ABOUT THIS TASK> Transcribe only part of the material below: the lines from the one containing "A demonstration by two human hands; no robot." through the one containing "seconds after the", inclusive, exactly as written.

** THE DATA follows **

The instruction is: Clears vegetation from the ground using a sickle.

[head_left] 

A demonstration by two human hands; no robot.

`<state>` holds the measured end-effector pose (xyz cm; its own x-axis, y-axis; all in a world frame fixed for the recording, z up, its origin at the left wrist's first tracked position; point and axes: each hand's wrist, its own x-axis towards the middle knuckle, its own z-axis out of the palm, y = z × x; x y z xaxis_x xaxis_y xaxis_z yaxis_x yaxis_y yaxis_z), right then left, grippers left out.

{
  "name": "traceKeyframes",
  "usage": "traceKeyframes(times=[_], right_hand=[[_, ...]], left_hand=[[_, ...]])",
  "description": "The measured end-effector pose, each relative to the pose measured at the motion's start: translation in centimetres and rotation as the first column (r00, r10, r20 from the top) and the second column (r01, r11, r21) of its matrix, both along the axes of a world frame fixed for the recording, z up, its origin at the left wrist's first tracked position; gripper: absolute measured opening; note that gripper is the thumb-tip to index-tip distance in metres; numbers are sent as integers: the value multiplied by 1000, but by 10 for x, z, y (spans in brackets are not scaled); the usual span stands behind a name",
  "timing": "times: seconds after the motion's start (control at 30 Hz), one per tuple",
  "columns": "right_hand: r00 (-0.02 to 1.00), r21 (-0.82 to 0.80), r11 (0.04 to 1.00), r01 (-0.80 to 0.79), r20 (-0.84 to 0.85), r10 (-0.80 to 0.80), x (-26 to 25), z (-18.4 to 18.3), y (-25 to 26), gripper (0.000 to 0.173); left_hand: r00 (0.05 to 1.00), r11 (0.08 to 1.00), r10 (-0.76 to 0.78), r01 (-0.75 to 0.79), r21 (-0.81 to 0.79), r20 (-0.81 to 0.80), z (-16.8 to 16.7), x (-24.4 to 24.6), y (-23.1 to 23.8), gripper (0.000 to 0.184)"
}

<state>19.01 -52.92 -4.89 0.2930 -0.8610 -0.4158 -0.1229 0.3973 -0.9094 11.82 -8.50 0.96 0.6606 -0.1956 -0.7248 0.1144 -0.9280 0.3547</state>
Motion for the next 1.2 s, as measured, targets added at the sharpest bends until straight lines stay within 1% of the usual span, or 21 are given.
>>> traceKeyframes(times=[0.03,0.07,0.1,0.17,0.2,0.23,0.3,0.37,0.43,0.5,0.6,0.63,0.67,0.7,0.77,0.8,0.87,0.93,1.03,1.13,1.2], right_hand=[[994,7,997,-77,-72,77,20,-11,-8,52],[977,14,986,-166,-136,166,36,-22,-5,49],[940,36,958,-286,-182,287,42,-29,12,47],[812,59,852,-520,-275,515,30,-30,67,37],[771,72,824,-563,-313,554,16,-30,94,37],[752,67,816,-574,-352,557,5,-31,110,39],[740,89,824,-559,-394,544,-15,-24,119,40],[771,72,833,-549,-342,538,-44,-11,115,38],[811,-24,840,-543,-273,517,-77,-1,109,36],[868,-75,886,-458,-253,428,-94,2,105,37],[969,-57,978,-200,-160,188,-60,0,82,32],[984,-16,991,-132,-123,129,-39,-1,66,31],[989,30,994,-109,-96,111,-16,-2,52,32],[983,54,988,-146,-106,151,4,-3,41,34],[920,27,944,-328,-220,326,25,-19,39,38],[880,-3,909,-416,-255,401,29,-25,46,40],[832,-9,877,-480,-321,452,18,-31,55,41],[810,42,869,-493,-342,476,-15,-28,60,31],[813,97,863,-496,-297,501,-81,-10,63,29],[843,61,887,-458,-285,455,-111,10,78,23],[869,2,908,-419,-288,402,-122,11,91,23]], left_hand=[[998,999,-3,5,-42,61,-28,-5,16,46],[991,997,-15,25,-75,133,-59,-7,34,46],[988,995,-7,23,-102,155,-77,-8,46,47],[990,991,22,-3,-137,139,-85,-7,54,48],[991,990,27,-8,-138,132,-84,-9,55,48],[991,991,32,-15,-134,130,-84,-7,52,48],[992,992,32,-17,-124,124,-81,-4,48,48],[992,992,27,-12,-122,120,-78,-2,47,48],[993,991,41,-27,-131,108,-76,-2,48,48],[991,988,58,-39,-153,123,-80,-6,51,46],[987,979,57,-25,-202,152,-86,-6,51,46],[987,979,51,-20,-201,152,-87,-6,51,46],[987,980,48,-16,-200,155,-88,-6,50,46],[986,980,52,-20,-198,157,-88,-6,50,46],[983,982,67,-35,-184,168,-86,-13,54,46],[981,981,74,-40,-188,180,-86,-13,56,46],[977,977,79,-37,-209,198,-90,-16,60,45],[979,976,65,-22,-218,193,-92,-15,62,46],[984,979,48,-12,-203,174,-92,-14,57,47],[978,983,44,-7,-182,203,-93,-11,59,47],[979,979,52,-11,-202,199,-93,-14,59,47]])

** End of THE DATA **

TASK OUTPUT>
A demonstration by two human hands; no robot.

`<state>` holds the measured end-effector pose (xyz cm; its own x-axis, y-axis; all in a world frame fixed for the recording, z up, its origin at the left wrist's first tracked position; point and axes: each hand's wrist, its own x-axis towards the middle knuckle, its own z-axis out of the palm, y = z × x; x y z xaxis_x xaxis_y xaxis_z yaxis_x yaxis_y yaxis_z), right then left, grippers left out.

{
  "name": "traceKeyframes",
  "usage": "traceKeyframes(times=[_], right_hand=[[_, ...]], left_hand=[[_, ...]])",
  "description": "The measured end-effector pose, each relative to the pose measured at the motion's start: translation in centimetres and rotation as the first column (r00, r10, r20 from the top) and the second column (r01, r11, r21) of its matrix, both along the axes of a world frame fixed for the recording, z up, its origin at the left wrist's first tracked position; gripper: absolute measured opening; note that gripper is the thumb-tip to index-tip distance in metres; numbers are sent as integers: the value multiplied by 1000, but by 10 for x, z, y (spans in brackets are not scaled); the usual span stands behind a name",
  "timing": "times: seconds after the motion's start (control at 30 Hz), one per tuple",

Nothing else is needed to complete this exercise.